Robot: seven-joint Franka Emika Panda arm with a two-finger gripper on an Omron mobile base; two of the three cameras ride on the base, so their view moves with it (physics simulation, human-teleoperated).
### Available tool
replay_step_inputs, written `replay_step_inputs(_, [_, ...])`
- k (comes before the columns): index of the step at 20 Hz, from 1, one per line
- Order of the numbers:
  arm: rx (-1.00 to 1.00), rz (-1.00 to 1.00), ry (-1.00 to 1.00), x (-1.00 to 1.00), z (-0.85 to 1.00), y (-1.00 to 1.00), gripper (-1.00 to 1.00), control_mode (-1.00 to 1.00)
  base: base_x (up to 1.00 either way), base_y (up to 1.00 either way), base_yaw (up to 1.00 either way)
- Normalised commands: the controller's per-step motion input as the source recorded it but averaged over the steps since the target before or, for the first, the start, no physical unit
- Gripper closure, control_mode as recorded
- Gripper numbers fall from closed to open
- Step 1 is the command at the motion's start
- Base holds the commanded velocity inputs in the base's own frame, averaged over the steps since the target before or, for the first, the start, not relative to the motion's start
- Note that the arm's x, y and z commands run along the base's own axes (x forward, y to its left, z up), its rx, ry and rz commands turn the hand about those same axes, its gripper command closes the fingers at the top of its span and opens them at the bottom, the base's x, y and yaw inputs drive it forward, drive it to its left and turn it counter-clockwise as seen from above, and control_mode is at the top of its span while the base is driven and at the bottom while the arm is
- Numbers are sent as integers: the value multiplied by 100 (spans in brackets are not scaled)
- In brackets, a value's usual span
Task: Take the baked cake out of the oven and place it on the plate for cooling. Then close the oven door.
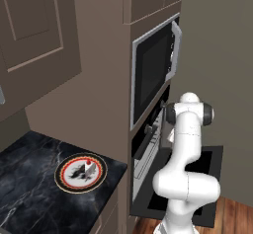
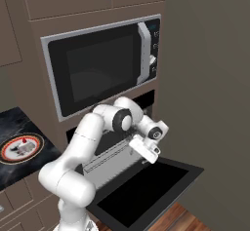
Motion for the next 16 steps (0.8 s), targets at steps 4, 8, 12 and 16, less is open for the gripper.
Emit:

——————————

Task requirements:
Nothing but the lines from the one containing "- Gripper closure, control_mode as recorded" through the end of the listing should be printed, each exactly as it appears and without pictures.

Result for this exercise:
- Gripper closure, control_mode as recorded
- Gripper numbers fall from closed to open
- Step 1 is the command at the motion's start
- Base holds the commanded velocity inputs in the base's own frame, averaged over the steps since the target before or, for the first, the start, not relative to the motion's start
- Note that the arm's x, y and z commands run along the base's own axes (x forward, y to its left, z up), its rx, ry and rz commands turn the hand about those same axes, its gripper command closes the fingers at the top of its span and opens them at the bottom, the base's x, y and yaw inputs drive it forward, drive it to its left and turn it counter-clockwise as seen from above, and control_mode is at the top of its span while the base is driven and at the bottom while the arm is
- Numbers are sent as integers: the value multiplied by 100 (spans in brackets are not scaled)
- In brackets, a value's usual span
Task: Take the baked cake out of the oven and place it on the plate for cooling. Then close the oven door.
Motion for the next 16 steps (0.8 s), targets at steps 4, 8, 12 and 16, less is open for the gripper.
Emit:

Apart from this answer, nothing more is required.